Inadapté, complexe et porteur de risques

Des inspecteurs de l'IGAS (Inspection générale des affaires sociales) et de l'IGF (Inspection générale des finances), ont planché sur l’évolution des dépenses de l’AME (Aide médicale de l’Etat).

Un dispositif qui permet, en France, d’assurer l'accès aux soins des sans-papiers dont les revenus n'excèdent pas 634 euros par mois.

La commission a procédé à une démarche analytique des arguments mis en avant par les députés UMP pour limiter l'accès à l'AME.

Abus et autres fraudes, exprimées par des députés restent introuvables,  selon les inspecteurs qui ont enquêté auprès des centres d'assurance maladie de Paris et de Bobigny.

A noter que ces deux centres concentrent la moitié des dépenses de l'AME.

Quand au tourisme procréatif et les cures thermales, dont profiteraient des étrangers sans papiers. Ils n'existent pas, toujours selon les inspecteurs.
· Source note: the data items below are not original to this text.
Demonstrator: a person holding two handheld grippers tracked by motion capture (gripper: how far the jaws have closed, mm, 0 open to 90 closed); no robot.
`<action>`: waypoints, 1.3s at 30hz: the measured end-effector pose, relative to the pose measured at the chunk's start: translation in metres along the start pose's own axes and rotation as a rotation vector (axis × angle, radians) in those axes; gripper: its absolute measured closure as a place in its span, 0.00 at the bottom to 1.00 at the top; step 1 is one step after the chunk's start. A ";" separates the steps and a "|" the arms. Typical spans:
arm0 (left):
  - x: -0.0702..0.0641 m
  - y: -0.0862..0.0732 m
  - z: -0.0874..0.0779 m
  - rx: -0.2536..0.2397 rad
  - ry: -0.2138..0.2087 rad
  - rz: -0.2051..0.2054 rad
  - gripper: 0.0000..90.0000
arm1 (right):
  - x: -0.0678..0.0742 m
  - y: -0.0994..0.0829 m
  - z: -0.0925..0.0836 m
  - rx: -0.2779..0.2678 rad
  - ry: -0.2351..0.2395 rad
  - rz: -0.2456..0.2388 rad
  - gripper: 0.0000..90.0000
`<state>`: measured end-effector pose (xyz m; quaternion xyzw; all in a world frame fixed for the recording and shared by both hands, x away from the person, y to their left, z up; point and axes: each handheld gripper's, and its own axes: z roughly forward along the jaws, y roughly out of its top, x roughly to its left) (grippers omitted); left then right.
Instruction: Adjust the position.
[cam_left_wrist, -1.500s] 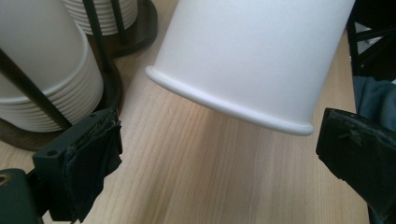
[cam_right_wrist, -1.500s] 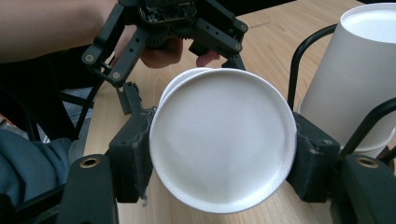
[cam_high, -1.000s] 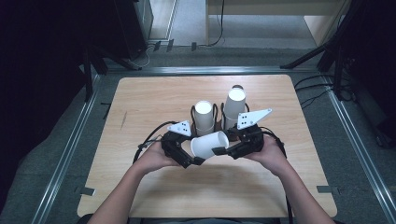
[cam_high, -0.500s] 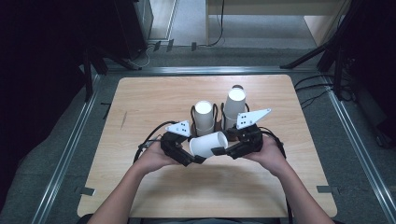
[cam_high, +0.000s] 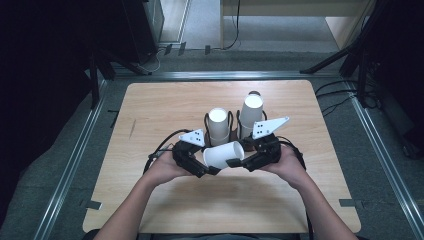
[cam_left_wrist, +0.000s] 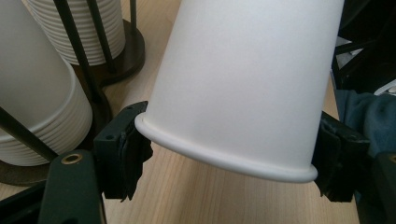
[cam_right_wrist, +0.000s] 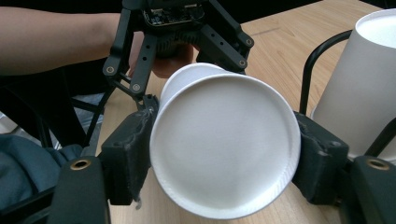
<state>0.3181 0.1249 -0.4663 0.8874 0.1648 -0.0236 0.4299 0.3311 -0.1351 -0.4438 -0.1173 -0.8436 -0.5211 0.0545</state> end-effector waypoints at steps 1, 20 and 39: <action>0.000 0.000 0.000 0.001 0.004 0.000 0.26 | 0.000 0.000 0.000 0.002 -0.003 0.002 0.31; 0.005 0.019 -0.024 0.166 0.078 0.011 0.25 | 0.001 -0.006 -0.003 0.074 -0.074 -0.042 0.23; 0.007 0.030 0.001 0.401 0.087 0.087 0.25 | 0.003 -0.012 0.002 0.116 -0.106 -0.056 0.24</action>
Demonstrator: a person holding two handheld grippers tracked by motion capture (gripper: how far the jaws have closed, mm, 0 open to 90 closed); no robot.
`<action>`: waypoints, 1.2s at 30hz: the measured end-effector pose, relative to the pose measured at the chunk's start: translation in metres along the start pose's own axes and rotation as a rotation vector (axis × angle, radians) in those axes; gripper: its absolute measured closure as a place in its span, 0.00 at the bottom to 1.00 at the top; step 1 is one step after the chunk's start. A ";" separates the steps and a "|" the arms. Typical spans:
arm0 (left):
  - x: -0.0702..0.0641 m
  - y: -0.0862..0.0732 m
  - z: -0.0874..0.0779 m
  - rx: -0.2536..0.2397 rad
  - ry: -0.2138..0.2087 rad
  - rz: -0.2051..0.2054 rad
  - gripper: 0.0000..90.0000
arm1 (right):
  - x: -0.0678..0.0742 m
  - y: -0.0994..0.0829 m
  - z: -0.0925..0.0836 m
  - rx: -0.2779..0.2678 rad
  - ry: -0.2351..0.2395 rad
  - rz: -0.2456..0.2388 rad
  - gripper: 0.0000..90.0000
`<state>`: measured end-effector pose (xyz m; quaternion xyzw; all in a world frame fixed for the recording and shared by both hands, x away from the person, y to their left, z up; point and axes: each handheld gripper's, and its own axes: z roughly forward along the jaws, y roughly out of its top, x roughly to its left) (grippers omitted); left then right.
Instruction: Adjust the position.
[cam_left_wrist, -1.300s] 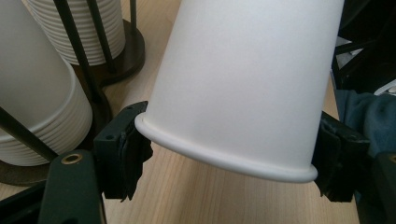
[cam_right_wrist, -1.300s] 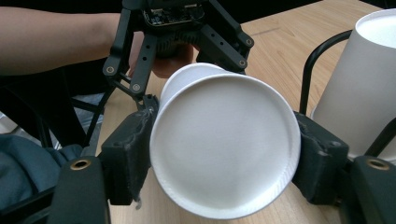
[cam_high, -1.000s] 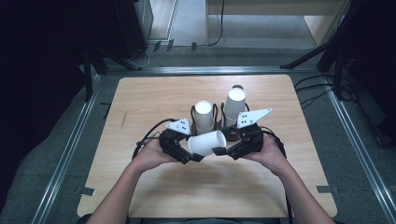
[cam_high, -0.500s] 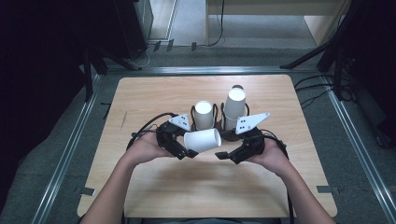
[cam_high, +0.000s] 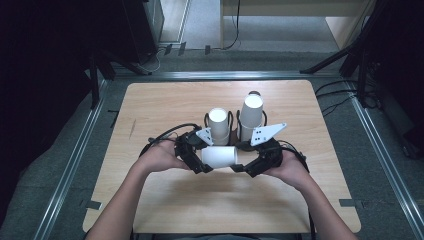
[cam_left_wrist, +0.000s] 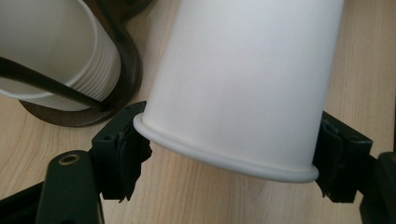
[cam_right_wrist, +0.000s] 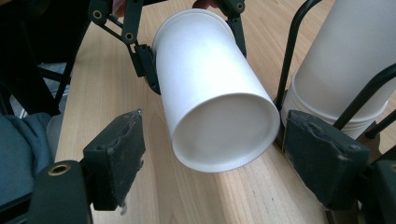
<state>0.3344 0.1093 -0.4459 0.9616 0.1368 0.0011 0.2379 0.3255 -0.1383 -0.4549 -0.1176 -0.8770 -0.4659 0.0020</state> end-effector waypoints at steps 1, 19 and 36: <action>0.000 0.001 0.000 0.005 0.003 0.002 0.25 | 0.000 0.000 0.001 0.003 0.001 0.005 0.24; -0.003 0.009 0.010 0.098 -0.028 0.025 0.25 | 0.005 0.003 0.022 0.074 0.011 -0.030 0.24; -0.010 0.013 0.016 0.100 -0.049 0.037 0.25 | 0.010 0.001 0.039 0.143 0.023 -0.045 0.30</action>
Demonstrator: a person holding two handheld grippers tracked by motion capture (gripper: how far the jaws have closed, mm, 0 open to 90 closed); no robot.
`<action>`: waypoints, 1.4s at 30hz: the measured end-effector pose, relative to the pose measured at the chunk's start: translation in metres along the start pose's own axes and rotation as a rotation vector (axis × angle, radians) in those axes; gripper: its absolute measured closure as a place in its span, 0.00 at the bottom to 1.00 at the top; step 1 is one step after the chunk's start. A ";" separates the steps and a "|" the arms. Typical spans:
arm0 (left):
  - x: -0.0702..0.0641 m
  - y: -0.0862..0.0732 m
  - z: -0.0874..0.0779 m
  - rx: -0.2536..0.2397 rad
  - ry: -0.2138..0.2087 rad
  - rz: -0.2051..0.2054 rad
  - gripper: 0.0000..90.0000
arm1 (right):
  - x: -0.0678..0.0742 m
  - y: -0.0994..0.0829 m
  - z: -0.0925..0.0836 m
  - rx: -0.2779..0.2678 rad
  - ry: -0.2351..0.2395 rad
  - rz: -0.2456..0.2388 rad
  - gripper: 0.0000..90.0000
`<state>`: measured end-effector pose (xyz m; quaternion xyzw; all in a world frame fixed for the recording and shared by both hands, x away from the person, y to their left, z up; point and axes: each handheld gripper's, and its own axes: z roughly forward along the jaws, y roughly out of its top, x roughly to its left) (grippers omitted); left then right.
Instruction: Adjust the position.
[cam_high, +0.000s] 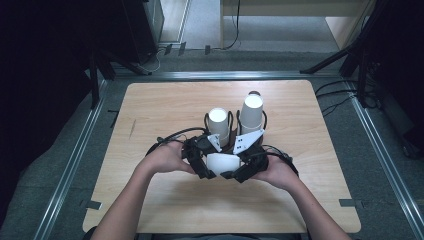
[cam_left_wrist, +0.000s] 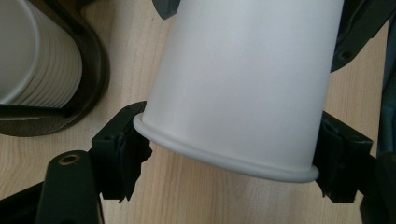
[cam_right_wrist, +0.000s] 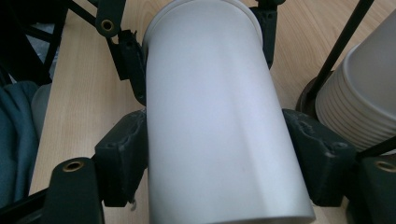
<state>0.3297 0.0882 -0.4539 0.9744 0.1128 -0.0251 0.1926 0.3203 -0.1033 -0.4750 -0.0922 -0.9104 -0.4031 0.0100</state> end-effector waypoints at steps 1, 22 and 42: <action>0.000 0.000 0.000 0.000 -0.001 -0.001 0.25 | 0.000 0.000 0.000 0.000 0.002 -0.007 0.32; -0.002 -0.002 -0.001 -0.013 0.002 0.017 0.26 | 0.004 0.003 0.001 0.021 -0.013 -0.050 0.37; 0.003 -0.022 -0.024 -0.271 0.029 -0.066 0.10 | -0.006 0.000 -0.030 -0.100 -0.037 -0.005 0.36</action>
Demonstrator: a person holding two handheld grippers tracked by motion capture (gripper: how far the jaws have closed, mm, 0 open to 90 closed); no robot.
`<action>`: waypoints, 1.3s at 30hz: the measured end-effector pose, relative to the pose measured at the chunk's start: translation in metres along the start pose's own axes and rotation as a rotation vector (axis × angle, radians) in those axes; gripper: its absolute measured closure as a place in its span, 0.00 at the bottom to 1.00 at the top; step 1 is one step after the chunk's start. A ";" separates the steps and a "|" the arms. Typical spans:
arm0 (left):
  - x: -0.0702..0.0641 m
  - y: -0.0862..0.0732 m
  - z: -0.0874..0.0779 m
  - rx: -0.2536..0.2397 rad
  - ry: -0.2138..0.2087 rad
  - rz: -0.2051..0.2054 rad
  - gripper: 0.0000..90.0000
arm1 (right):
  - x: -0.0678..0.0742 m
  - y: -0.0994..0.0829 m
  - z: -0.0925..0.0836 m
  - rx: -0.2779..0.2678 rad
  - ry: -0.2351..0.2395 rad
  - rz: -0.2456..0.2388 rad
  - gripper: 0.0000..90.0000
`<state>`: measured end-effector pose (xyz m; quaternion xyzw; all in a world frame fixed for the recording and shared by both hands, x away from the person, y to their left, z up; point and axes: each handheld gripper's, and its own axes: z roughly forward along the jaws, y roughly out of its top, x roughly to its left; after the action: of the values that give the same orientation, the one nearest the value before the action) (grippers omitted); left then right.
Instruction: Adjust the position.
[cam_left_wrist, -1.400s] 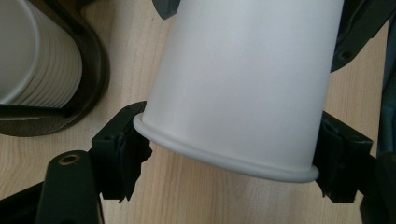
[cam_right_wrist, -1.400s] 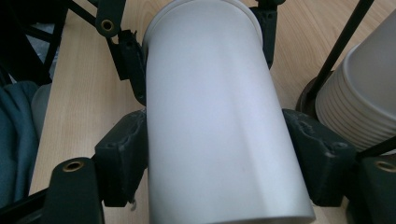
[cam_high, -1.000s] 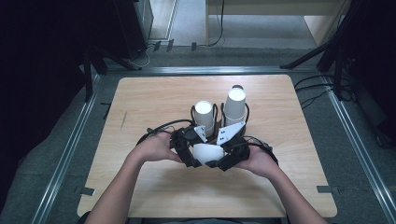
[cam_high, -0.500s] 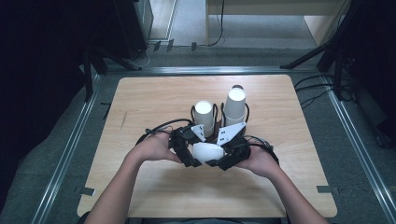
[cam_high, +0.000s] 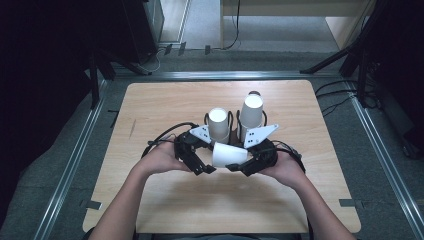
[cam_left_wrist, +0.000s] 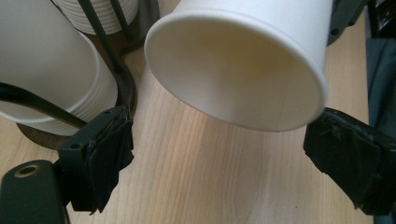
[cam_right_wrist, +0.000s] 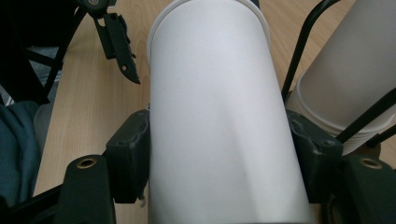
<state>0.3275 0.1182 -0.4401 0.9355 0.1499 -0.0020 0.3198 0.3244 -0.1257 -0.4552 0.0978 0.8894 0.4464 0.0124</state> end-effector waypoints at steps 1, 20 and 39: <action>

Efficacité économique limitée

Pour ce qui est de l'efficacité économique de la contribution forfaitaire, le rapport se montre particulièrement critique.

Le rendu de la commission indique que le droit d'entrée paraît "financièrement inadapté, administrativement complexe et porteur de risques sanitaires.

Alors que les députés chiffraient à 6 millions d'euros les économies attendues d'un droit d'entrée à 30€, les inspecteurs craignent  une dépense supplémentaire de 20 millions d’euros si 10% des malades retardent leur demande de soins.

Xavier Bertrand, ministre de la Santé n'a pas fait aucun commentaire pour le moment.